In the previous study, the Low1 site was not listed as potential low-energy Chls (Schlodder et al., 2007). This may be due to the large number of Chls in the PSI core, resulting in difficulties in identifying individual low-energy Chls using spectroscopic methods. Our structure clearly indicates that the Low1 site is absent in the Gloeobacter PSI but present in other cyanobacteria, leading to the idea that Low1 is also a low-energy Chl site responsible for the long-fluorescence emission observed in other cyanobacteria but not in Gloeobacter.

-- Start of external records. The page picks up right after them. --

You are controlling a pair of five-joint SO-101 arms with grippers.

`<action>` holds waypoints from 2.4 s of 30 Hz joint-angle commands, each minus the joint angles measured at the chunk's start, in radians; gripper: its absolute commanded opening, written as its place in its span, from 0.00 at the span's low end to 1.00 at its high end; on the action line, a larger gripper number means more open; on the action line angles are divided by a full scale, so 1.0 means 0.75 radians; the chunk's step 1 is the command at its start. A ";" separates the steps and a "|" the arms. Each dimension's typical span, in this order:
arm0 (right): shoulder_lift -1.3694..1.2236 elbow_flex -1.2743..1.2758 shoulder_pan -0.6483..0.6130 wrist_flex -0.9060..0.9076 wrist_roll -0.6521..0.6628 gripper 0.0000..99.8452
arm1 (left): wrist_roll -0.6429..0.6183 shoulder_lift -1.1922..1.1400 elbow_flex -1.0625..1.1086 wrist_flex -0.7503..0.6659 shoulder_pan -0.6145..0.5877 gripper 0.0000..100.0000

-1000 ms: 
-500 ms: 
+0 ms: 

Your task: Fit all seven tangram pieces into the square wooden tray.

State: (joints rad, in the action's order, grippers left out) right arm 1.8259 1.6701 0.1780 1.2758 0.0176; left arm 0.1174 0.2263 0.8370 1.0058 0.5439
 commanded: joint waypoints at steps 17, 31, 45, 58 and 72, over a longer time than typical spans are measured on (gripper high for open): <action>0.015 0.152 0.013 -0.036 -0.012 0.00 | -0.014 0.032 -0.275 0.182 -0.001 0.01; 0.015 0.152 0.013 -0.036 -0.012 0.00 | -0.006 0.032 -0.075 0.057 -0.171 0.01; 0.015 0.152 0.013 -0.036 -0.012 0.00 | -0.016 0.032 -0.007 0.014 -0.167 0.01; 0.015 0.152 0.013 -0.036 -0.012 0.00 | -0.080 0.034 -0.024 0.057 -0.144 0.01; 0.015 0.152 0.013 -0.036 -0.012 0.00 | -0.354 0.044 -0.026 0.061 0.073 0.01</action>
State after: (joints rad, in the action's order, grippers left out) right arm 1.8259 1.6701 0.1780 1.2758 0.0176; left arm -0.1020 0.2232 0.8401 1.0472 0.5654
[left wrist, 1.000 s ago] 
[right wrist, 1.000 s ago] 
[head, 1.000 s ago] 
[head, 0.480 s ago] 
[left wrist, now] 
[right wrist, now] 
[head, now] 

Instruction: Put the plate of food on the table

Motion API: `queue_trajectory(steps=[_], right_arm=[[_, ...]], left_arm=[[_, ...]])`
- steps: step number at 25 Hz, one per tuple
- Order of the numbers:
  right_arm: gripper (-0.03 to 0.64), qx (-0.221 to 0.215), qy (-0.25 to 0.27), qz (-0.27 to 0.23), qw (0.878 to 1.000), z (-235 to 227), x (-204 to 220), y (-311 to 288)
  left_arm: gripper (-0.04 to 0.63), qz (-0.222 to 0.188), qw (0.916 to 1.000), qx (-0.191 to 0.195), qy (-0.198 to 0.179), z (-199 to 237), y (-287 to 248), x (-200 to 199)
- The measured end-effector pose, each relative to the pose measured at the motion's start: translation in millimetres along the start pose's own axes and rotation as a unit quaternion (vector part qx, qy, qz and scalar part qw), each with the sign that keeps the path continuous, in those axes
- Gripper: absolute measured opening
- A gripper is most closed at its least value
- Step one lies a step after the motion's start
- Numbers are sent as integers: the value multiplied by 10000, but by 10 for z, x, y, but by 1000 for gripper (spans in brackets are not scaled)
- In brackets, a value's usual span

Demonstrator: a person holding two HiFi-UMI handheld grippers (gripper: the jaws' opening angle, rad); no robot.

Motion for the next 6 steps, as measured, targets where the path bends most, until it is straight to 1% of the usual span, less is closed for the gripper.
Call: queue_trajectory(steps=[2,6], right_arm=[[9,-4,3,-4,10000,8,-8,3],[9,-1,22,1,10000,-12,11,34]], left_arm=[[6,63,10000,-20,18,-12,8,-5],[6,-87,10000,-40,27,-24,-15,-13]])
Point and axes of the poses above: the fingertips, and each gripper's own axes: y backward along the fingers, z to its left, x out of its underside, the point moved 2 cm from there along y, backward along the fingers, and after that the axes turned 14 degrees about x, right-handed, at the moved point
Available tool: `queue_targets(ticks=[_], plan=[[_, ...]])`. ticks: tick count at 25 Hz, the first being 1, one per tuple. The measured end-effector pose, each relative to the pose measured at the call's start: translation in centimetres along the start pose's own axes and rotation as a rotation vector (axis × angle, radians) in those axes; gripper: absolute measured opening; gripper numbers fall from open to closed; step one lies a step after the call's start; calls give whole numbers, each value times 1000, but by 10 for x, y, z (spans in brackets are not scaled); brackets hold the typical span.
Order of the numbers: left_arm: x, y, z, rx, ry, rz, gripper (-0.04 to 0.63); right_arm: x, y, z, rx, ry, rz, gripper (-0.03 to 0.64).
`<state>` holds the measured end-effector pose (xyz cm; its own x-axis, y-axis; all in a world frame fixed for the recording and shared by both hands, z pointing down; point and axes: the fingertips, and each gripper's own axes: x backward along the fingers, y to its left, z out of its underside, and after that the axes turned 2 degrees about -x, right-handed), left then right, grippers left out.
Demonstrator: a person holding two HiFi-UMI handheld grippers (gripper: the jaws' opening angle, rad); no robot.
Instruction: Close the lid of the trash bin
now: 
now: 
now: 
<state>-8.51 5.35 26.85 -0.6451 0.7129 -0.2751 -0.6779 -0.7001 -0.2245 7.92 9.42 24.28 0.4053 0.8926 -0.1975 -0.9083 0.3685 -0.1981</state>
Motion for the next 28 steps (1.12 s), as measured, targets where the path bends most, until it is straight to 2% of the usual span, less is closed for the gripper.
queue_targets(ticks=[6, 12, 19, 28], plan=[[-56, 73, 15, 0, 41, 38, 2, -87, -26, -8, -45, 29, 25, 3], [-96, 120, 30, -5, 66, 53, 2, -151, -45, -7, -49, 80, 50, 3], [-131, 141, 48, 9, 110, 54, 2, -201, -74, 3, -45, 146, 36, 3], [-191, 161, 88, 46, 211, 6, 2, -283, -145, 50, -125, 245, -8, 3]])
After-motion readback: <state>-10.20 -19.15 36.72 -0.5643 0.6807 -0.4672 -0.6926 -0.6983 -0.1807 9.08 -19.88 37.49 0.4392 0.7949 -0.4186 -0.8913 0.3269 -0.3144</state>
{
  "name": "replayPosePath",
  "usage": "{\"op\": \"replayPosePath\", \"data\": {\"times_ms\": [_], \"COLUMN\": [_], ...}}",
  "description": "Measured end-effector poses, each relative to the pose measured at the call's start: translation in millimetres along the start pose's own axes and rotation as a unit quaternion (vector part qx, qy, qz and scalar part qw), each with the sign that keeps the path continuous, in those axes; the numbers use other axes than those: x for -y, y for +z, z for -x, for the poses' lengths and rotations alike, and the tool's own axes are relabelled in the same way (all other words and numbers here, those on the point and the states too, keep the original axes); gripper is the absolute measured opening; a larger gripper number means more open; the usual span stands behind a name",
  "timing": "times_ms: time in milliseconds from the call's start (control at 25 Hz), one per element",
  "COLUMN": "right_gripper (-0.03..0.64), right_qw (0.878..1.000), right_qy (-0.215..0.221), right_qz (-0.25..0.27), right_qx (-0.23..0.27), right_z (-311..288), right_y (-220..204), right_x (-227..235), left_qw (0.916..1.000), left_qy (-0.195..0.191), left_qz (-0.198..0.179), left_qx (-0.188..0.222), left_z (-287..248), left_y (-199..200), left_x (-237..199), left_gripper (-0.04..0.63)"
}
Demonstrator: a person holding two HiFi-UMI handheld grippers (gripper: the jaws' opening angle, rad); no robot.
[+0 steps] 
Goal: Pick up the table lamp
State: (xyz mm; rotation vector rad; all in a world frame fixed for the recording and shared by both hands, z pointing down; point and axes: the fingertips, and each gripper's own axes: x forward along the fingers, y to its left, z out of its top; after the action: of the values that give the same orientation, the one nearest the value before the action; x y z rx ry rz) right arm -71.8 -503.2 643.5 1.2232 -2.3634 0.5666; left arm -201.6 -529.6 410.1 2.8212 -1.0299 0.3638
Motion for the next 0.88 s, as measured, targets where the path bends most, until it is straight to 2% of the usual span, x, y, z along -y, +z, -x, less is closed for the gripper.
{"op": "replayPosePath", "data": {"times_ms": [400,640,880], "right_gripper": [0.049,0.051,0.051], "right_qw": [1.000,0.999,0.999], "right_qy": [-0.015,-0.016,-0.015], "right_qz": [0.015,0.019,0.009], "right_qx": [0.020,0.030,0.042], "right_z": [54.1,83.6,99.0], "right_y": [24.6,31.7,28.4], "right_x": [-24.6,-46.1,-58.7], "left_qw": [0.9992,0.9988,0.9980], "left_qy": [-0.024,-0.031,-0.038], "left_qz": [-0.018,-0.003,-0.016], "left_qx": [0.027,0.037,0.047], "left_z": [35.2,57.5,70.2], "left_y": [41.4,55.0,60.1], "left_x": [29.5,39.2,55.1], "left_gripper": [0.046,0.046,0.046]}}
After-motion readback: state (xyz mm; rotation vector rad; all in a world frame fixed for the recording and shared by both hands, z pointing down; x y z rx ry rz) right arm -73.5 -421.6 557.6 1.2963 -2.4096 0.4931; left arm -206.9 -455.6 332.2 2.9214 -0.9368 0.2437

Some cyanobacteria have tetrameric PSI complexes whose structures have been solved from the cyanobacterium Anabaena sp. PCC 7120 (hereafter referred to as Anabaena) (Kato et al., 2019; Zheng et al., 2019; Chen et al., 2020). Both Low1 and Low2 exist in the monomer units of the Anabaena PSI tetramer (Appendix 1—figure 7B, C). The fluorescence spectrum of Anabaena PSI tetramer showed a peak at around 730 nm under the liquid-nitrogen condition (Kato et al., 2019; Nagao et al., 2020b), which is similar to the spectrum of the T. vulcanus PSI trimer. These observations are in line with our proposal that Low1 and Low2 are responsible for Chls fluorescing at around 723 and 730 nm, respectively, in most cyanobacterial PSI monomers other than Gloeobacter, irrespective of the oligomeric states of PSI. However, it should be noted that the energy levels of Chls cannot be assigned only by the structural analysis of PSI. Further mutagenesis studies and theoretical calculations will be required for understanding the correlation of Low1 and Low2 with the fluorescence peaks at around 723 and 730 nm.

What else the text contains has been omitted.